▸ **Information provided**

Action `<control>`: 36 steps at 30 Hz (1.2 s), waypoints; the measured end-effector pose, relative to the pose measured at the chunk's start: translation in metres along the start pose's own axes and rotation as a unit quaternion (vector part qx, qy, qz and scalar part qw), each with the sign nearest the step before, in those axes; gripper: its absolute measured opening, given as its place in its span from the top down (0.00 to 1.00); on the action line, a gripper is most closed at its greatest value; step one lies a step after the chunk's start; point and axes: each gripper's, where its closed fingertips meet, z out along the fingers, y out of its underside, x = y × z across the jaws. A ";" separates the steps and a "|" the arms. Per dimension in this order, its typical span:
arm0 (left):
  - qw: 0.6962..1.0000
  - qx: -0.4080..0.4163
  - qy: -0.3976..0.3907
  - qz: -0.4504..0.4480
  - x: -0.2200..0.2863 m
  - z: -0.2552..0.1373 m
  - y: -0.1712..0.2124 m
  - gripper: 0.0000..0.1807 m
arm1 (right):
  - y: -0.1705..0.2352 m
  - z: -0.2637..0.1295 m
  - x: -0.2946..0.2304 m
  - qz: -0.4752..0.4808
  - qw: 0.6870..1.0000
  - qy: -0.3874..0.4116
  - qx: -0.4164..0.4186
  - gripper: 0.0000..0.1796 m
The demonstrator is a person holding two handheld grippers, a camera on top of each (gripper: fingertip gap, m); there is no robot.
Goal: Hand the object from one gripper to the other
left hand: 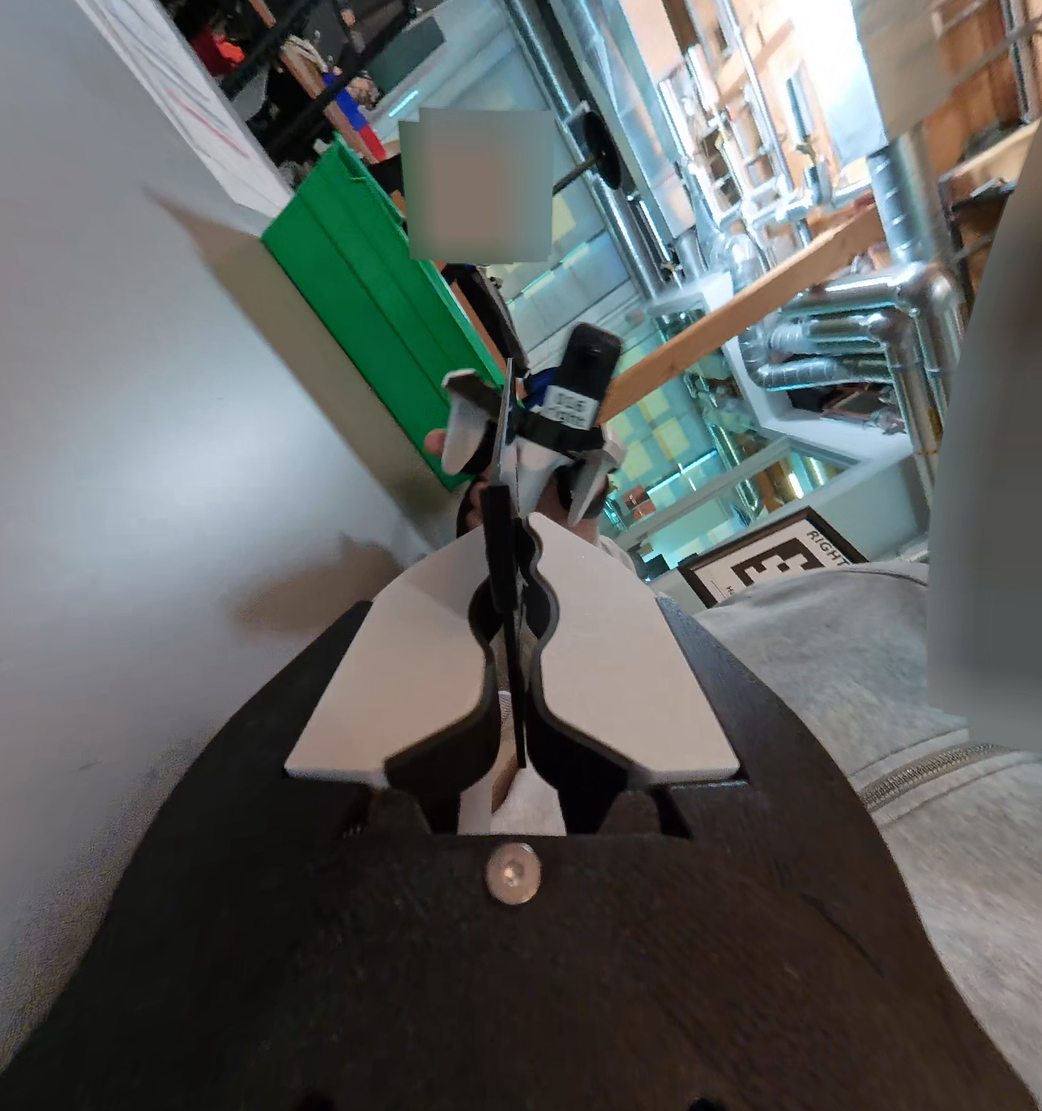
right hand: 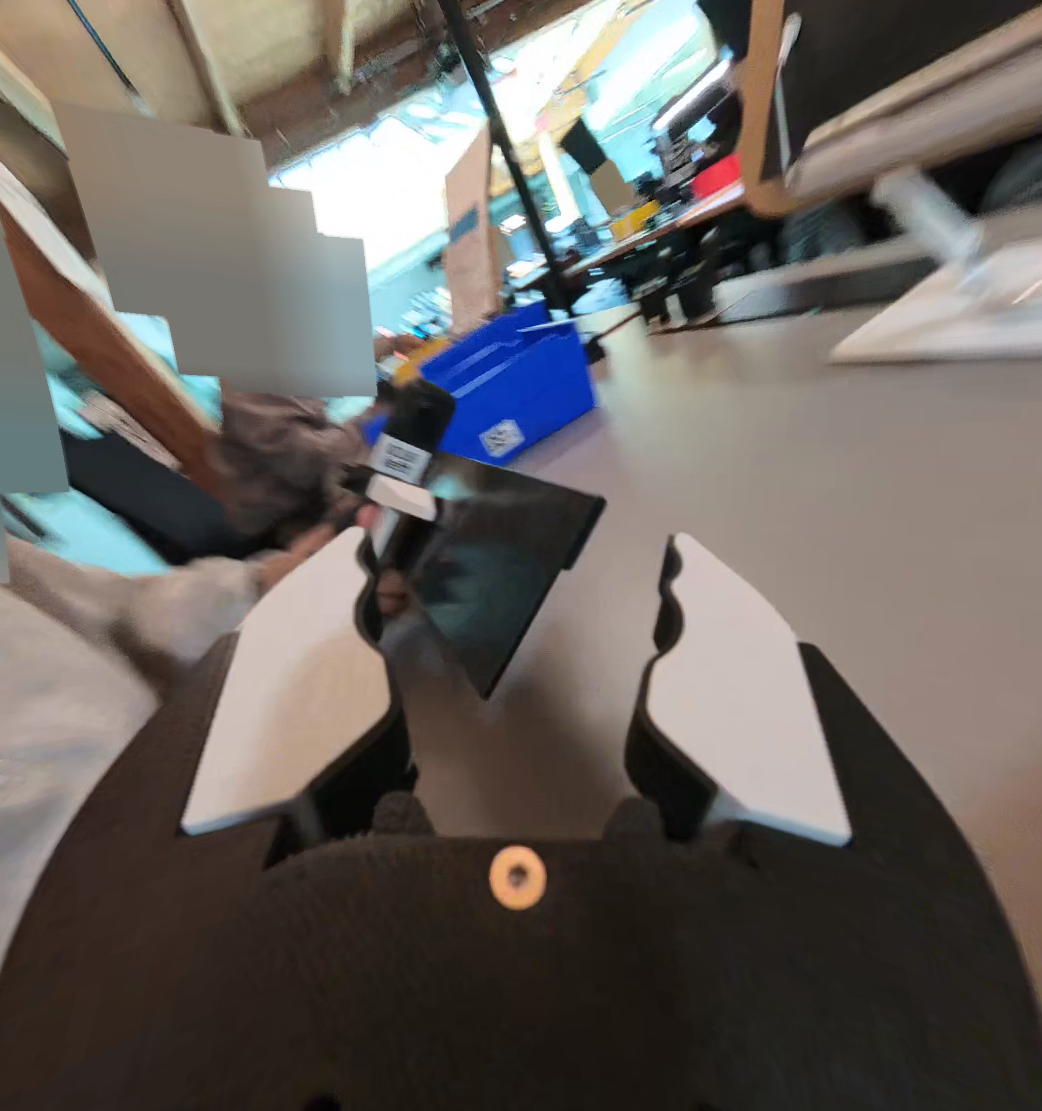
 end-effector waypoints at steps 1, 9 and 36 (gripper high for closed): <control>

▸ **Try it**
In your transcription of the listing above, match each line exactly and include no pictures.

▸ **Response to the exercise**
Action `<control>`: 36 steps at 30 Hz (1.2 s), waypoints; the measured end-effector pose, relative to the pose measured at the chunk's start: translation in metres along the start pose's own axes and rotation as a unit quaternion (vector part qx, qy, qz and scalar part qw), each with the sign nearest the step before, in those axes; gripper: its absolute measured opening, given as its place in its span from the top down (0.00 to 1.00); on the action line, a gripper is most closed at its greatest value; step one lies a step after the chunk's start; point and axes: each gripper's, where its closed fingertips meet, z out along the fingers, y out of its underside, x = y × z across the jaws. A ";" separates the steps and a "|" the arms. Per dimension in this order, its typical span:
arm0 (left):
  - qw: 0.6962..1.0000
  - qx: -0.4080..0.4163
  - qy: -0.3976..0.3907
  - qz: -0.4504..0.4480
  - x: -0.2200..0.2863 m
  - z: -0.2552..0.1373 m
  - y: -0.1712..0.2124 m
  - gripper: 0.0000..0.1807 m
arm1 (right):
  - y: -0.1705..0.2352 m
  - z: -0.2637..0.1295 m
  - x: -0.2946..0.2304 m
  - qz: -0.4752..0.4808
  - qw: 0.6870..1.0000
  - qy: -0.3874..0.4116
  - qx: -0.4164..0.4186
  - gripper: 0.0000..0.1796 m
The demonstrator is a person holding two handheld grippers, a camera on top of each (gripper: fingertip gap, m); there is no robot.
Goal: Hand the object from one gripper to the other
left hand: 
right hand: 
 end-effector waypoints at steps 1, 9 and 36 (gripper high for closed): <control>

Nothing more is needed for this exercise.